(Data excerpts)
##########

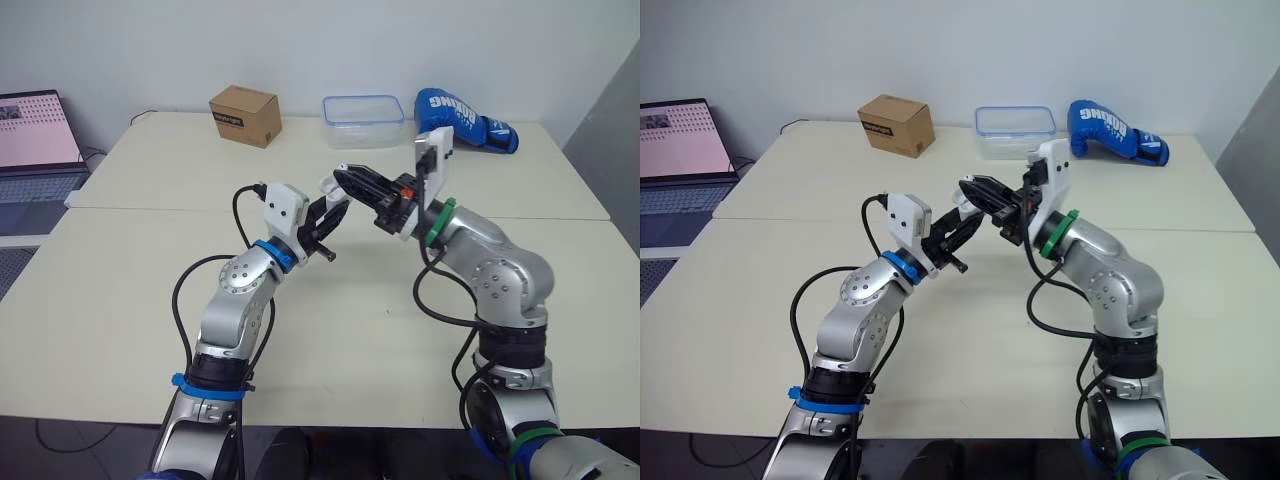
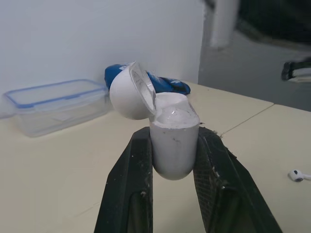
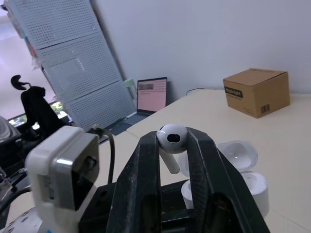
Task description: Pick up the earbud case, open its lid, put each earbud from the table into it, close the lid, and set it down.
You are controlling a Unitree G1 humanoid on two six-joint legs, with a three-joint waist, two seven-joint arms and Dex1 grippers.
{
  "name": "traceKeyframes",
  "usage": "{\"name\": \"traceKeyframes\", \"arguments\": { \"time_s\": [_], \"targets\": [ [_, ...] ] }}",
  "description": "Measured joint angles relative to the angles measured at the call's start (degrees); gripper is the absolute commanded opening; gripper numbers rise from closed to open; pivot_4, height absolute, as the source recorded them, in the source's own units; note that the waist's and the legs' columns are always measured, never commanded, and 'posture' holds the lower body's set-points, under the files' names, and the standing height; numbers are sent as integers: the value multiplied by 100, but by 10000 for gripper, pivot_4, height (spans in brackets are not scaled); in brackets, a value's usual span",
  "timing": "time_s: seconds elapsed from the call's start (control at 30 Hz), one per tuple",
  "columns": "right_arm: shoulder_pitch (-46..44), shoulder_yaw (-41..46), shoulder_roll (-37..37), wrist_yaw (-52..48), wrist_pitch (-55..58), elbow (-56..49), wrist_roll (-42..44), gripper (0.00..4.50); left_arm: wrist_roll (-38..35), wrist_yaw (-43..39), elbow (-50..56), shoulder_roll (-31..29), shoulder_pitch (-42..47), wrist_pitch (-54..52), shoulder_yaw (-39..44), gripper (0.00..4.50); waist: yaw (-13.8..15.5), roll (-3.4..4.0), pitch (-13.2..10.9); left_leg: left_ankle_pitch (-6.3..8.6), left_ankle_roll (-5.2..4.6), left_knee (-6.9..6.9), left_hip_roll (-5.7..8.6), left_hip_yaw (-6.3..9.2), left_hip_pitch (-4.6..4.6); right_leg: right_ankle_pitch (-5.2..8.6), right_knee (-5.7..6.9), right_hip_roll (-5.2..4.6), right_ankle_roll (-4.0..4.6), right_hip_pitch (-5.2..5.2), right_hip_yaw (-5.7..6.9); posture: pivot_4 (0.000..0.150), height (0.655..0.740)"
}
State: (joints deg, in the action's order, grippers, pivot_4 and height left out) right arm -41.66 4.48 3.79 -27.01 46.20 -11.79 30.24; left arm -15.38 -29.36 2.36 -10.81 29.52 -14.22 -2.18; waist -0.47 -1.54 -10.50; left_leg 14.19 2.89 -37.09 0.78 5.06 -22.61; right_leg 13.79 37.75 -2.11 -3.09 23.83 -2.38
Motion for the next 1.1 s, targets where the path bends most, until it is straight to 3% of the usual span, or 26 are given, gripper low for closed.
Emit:
{"name": "traceKeyframes", "arguments": {
  "time_s": [0.73, 1.03, 1.1],
  "targets": [
    [314, -527, 197, 228, -535, 211, -252, 3878, 0, -7, 118, -32, -49, -60, -125, 7364, -135, 1, 0, 0, -1, 3, -33, -4, 15, -1, 20, 40, 8, 2, -5, 1500, 7400],
    [456, -440, 18, 555, -457, 124, -158, 34225, 38, 0, 116, -57, -67, -172, -183, 7364, -134, 1, 0, 0, -1, 3, -35, -4, 14, -1, 19, 42, 8, 2, -6, 1500, 7400],
    [456, -304, 5, 618, -394, 146, -46, 34225, 37, -9, 117, -55, -67, -170, -183, 7364, -134, 1, 0, 0, -1, 3, -35, -4, 14, -1, 18, 41, 8, 2, -6, 1500, 7400]
  ]
}}
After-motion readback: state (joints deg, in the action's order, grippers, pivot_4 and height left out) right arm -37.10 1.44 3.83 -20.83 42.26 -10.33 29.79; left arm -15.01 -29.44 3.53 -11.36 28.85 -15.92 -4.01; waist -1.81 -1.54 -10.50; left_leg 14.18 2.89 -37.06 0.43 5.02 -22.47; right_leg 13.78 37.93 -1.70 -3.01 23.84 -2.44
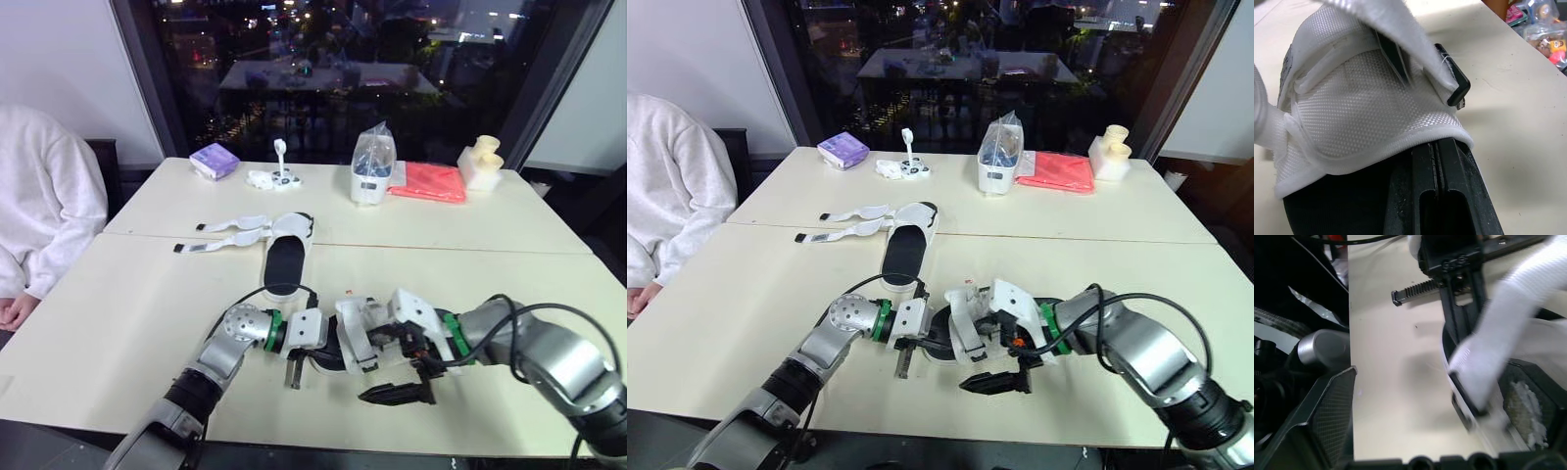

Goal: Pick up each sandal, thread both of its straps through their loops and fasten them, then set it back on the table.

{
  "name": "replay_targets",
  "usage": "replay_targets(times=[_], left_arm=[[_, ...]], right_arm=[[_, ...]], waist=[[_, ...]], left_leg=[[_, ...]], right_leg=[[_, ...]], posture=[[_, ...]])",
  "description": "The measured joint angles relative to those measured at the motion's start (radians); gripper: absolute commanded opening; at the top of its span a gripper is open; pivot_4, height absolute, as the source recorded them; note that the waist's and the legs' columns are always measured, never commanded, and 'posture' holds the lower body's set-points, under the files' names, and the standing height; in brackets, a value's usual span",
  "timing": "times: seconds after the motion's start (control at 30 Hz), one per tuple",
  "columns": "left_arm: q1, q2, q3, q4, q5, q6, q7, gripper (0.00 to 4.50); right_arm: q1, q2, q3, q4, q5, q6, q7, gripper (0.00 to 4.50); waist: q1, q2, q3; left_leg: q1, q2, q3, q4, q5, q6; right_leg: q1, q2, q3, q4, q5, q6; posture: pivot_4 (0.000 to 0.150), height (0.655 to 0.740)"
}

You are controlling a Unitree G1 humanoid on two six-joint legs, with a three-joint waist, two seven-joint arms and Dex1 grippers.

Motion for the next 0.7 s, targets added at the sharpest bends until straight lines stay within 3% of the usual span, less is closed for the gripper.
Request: replay_targets(times=[0.1, 0.33, 0.7], left_arm=[[0.000, 0.001, 0.000, -0.001, -0.001, -0.001, -0.002, 0.00], [-0.009, -0.002, -0.002, 0.011, -0.001, -0.005, -0.004, 0.00], [-0.019, -0.007, -0.002, 0.033, -0.001, -0.019, -0.009, 0.00]], right_arm=[[0.029, -0.056, -0.117, -0.046, 0.067, 0.057, -0.001, 4.47], [0.181, -0.070, -0.224, -0.142, 0.186, 0.142, -0.035, 4.47], [0.298, 0.014, -0.184, -0.136, 0.144, 0.106, -0.205, 4.47]], waist=[[0.000, 0.000, 0.000], [0.001, 0.000, 0.000], [0.001, 0.000, 0.000]], left_leg=[[0.000, 0.000, 0.000, -0.001, 0.000, 0.000], [0.000, 0.000, 0.000, -0.001, 0.000, 0.000], [0.000, 0.000, 0.000, 0.000, 0.000, 0.001]], right_leg=[[0.000, 0.000, 0.000, -0.001, 0.000, 0.000], [0.001, 0.000, 0.000, -0.002, 0.000, 0.000], [0.001, 0.000, 0.000, -0.002, 0.000, 0.000]], posture=[[0.150, 0.7400], [0.150, 0.7400], [0.150, 0.7400]])
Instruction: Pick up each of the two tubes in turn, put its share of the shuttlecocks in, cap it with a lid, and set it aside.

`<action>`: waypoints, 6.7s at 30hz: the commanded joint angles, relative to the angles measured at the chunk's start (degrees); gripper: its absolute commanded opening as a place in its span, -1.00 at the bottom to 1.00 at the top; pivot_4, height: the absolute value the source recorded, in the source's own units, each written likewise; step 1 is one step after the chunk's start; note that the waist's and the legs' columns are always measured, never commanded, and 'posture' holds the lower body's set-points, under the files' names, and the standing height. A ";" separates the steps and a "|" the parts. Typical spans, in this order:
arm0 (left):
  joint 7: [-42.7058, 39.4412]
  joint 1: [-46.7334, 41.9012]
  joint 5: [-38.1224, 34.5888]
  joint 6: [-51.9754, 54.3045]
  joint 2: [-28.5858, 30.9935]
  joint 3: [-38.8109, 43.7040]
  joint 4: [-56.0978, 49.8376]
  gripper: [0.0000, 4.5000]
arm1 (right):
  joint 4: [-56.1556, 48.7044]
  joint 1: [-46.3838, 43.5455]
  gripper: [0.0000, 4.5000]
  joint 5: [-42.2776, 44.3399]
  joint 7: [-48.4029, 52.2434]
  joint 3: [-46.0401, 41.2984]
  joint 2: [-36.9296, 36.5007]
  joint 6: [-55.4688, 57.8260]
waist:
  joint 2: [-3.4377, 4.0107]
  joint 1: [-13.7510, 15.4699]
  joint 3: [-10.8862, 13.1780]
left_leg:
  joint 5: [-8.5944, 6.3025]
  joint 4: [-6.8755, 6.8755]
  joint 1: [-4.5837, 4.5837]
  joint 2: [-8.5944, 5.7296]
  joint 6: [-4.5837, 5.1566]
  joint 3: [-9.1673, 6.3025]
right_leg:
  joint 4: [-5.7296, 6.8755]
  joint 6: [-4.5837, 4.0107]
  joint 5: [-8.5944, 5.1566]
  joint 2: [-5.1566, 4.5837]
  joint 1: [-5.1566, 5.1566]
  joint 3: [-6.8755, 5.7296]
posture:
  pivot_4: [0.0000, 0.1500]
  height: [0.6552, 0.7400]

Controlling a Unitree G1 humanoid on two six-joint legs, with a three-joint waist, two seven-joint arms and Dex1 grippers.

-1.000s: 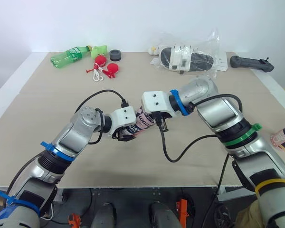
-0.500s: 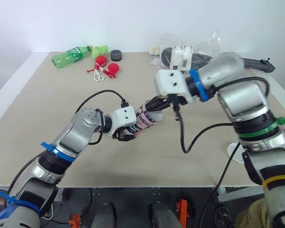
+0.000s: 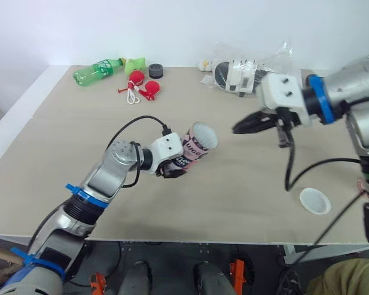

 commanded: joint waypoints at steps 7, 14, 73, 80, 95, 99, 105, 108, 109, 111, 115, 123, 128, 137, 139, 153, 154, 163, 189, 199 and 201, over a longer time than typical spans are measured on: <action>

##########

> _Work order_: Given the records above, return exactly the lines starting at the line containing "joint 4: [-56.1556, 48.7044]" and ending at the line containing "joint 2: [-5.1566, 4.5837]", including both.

> _Written solution_:
  joint 4: [-56.1556, 48.7044]
  joint 1: [-46.3838, 43.5455]
  gripper: [0.0000, 4.5000]
  joint 5: [-42.2776, 44.3399]
  joint 7: [-48.4029, 52.2434]
  joint 3: [-46.0401, 41.2984]
  joint 2: [-36.9296, 36.5007]
  joint 6: [-55.4688, 57.8260]
waist:
  joint 2: [-3.4377, 4.0107]
  joint 1: [-13.7510, 15.4699]
  joint 3: [-10.8862, 13.1780]
left_leg:
  joint 5: [-8.5944, 6.3025]
  joint 4: [-6.8755, 6.8755]
  joint 1: [-4.5837, 4.5837]
  joint 2: [-8.5944, 5.7296]
  joint 6: [-4.5837, 5.1566]
  joint 3: [-9.1673, 6.3025]
right_leg:
  joint 4: [-5.7296, 6.8755]
  joint 6: [-4.5837, 4.0107]
  joint 5: [-8.5944, 5.1566]
  joint 2: [-5.1566, 4.5837]

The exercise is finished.